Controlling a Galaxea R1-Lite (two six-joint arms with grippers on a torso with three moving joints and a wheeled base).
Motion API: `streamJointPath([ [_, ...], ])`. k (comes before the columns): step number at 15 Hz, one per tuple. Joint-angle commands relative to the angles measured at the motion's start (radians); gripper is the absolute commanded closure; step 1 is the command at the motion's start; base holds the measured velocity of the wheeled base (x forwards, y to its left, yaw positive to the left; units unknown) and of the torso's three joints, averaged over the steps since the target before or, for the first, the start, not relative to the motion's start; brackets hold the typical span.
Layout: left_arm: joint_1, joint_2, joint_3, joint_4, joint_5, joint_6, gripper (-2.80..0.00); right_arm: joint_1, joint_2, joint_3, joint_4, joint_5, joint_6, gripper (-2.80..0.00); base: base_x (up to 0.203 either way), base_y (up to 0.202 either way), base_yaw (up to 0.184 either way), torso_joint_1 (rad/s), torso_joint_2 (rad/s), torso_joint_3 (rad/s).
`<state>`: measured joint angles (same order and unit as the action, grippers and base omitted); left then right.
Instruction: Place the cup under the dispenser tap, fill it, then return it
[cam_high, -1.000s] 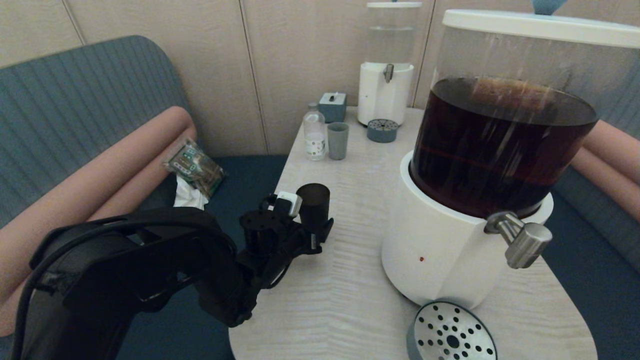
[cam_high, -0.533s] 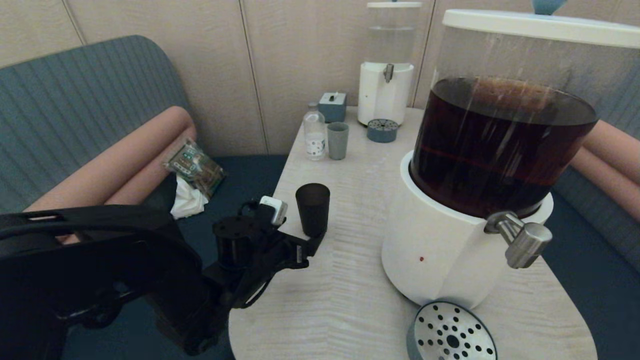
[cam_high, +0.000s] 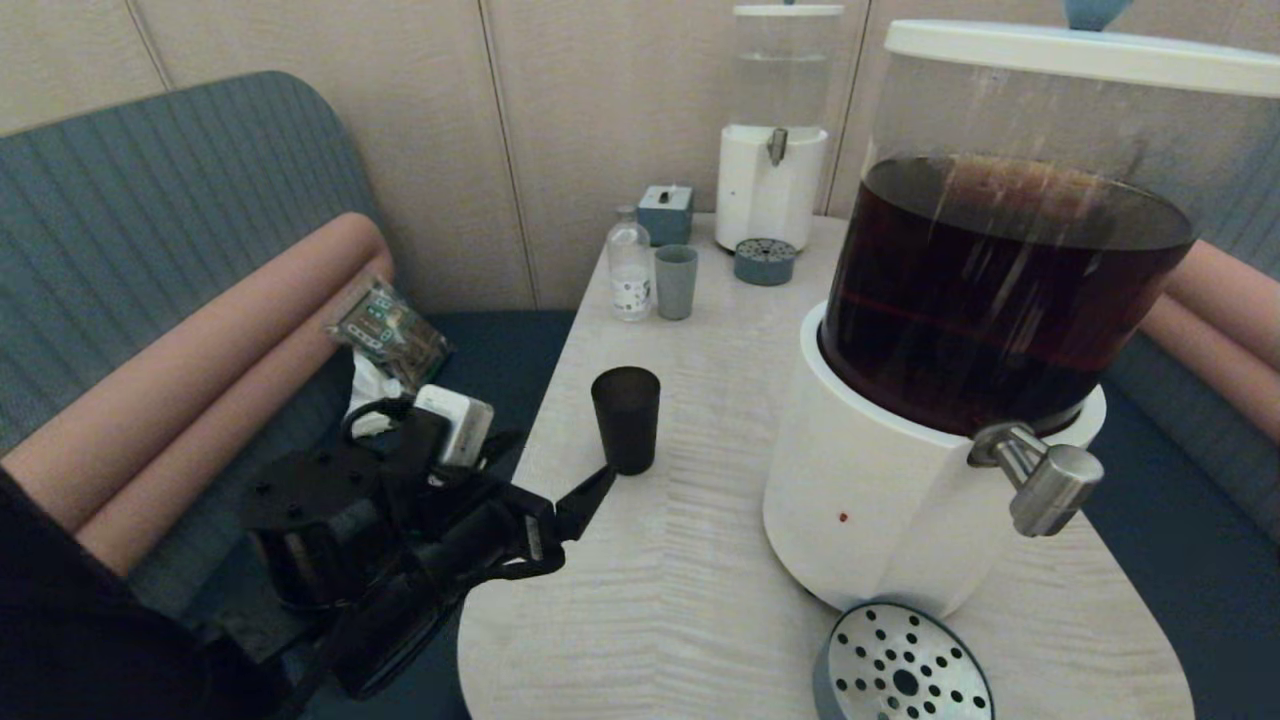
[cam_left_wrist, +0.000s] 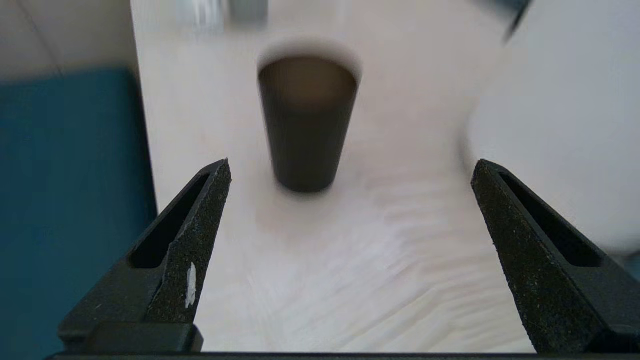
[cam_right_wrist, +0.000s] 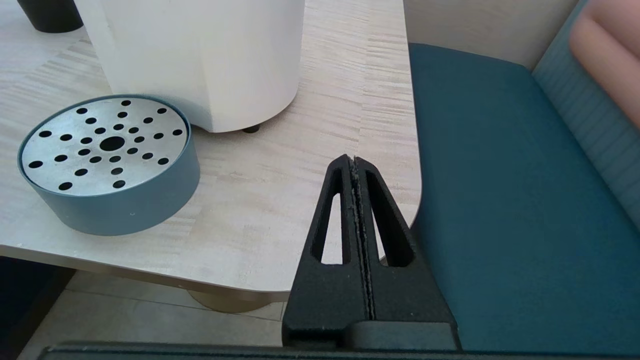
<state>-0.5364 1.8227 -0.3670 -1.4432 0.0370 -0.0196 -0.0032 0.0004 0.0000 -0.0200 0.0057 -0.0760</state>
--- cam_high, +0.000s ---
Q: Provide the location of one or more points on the small white dispenser lid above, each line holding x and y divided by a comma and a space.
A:
788, 10

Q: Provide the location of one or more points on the large white dispenser lid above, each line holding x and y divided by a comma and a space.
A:
1070, 52

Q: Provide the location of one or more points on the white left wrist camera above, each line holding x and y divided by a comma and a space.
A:
460, 425

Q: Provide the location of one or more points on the large metal dispenser tap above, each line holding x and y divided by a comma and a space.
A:
1050, 485

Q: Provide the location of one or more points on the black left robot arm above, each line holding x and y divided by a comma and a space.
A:
100, 640

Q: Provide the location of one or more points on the small perforated drip tray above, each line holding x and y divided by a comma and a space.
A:
765, 262

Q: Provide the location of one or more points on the large perforated drip tray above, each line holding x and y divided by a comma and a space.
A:
900, 670

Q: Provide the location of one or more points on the green snack packet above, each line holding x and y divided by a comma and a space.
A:
395, 338

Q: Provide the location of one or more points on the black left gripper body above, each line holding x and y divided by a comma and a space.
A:
480, 525

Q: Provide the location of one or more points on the dark blue seat cushion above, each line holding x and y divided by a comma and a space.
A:
1200, 620
520, 360

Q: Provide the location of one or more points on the clear plastic bottle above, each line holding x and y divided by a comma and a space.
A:
630, 272

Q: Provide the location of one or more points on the black tapered cup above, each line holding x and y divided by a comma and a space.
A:
626, 420

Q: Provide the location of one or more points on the grey-blue plastic cup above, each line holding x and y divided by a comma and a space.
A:
676, 282

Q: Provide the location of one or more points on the small metal dispenser tap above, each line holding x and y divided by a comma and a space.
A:
776, 146

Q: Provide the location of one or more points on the small clear water dispenser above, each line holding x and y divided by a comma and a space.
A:
765, 195

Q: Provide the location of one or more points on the large dark tea dispenser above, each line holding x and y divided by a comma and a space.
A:
870, 480

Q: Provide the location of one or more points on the grey-blue tissue box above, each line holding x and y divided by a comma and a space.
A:
665, 217

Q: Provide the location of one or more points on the crumpled white tissue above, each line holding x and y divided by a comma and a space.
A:
375, 385

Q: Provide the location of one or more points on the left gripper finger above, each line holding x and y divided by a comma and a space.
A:
502, 450
585, 510

EXERCISE DESCRIPTION =>
Nothing but the pictures should be left out when the listing above is transcribed.

EXPECTED OUTPUT =>
Controlling a Galaxea R1-Lite (two six-joint arms with grippers on a torso with three moving joints and a wheeled base).
Motion API: `streamJointPath([ [_, ...], ])`. k (comes before the columns): step number at 15 Hz, one per tuple. Joint-angle commands relative to the angles measured at the motion's start (radians); gripper is the absolute commanded closure; step 1 is the command at the motion's start; base holds the measured velocity of the wheeled base (x forwards, y to its left, yaw positive to the left; units unknown) and of the torso's three joints, averaged over the steps since the target before or, for the first, the start, not relative to the motion's start; brackets hold the typical span.
Layout: left_arm: joint_1, joint_2, joint_3, joint_4, joint_5, joint_6, gripper (-2.80..0.00); right_arm: joint_1, joint_2, joint_3, joint_4, joint_5, joint_6, gripper (-2.80..0.00); base: base_x (up to 0.203 either way), base_y (up to 0.202 either way), base_yaw (up to 0.184 either way), torso_joint_1 (rad/s), torso_joint_2 (rad/s), torso_joint_3 (rad/s).
`<state>`: measured joint angles (same order and unit as the action, grippers and base omitted); left then right.
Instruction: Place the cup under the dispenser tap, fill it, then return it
[cam_high, -1.000s] 
[cam_high, -0.533s] 
[cam_high, +0.000s] 
[cam_left_wrist, +0.000s] 
[cam_right_wrist, +0.000s] 
<state>-0.5364 1.8227 -0.3670 -1.4432 0.0370 -0.0196 -0.0032 0.0004 0.0000 -0.0200 0.0057 -0.0760</state>
--- cam_high, +0.000s ---
Q: Provide the location of one or more points on the small white dispenser lid above, each line holding x and y divided by a comma and a space.
A:
788, 10

Q: Provide the location of one or more points on the large white dispenser lid above, each line holding x and y divided by a comma and a space.
A:
1070, 52

Q: Provide the location of one or more points on the white left wrist camera above, each line holding x and y divided by a comma and a space.
A:
460, 425

Q: Provide the location of one or more points on the large metal dispenser tap above, each line holding x and y divided by a comma and a space.
A:
1050, 485

Q: Provide the location of one or more points on the black left robot arm above, each line holding x and y divided by a comma and a space.
A:
100, 640

Q: Provide the location of one or more points on the small perforated drip tray above, each line holding x and y divided by a comma and a space.
A:
765, 262

Q: Provide the location of one or more points on the large perforated drip tray above, each line holding x and y divided by a comma and a space.
A:
900, 670

Q: Provide the location of one or more points on the green snack packet above, each line holding x and y divided by a comma and a space.
A:
395, 338

Q: Provide the location of one or more points on the black left gripper body above, each line holding x and y divided by a comma and a space.
A:
480, 525

Q: Provide the location of one or more points on the dark blue seat cushion above, each line holding x and y divided by a comma and a space.
A:
1200, 620
520, 360

Q: Provide the location of one or more points on the clear plastic bottle above, each line holding x and y divided by a comma and a space.
A:
630, 272

Q: Provide the location of one or more points on the black tapered cup above, each line holding x and y divided by a comma and a space.
A:
626, 420

Q: Provide the location of one or more points on the grey-blue plastic cup above, each line holding x and y divided by a comma and a space.
A:
676, 282

Q: Provide the location of one or more points on the small metal dispenser tap above, each line holding x and y divided by a comma and a space.
A:
776, 146

Q: Provide the location of one or more points on the small clear water dispenser above, each line holding x and y divided by a comma and a space.
A:
765, 195

Q: Provide the location of one or more points on the large dark tea dispenser above, each line holding x and y divided by a comma and a space.
A:
870, 480

Q: Provide the location of one or more points on the grey-blue tissue box above, each line holding x and y divided by a comma and a space.
A:
665, 217

Q: Provide the location of one or more points on the crumpled white tissue above, each line holding x and y divided by a comma and a space.
A:
375, 385

Q: Provide the location of one or more points on the left gripper finger above, each line holding x and y divided by a comma and a space.
A:
502, 450
585, 510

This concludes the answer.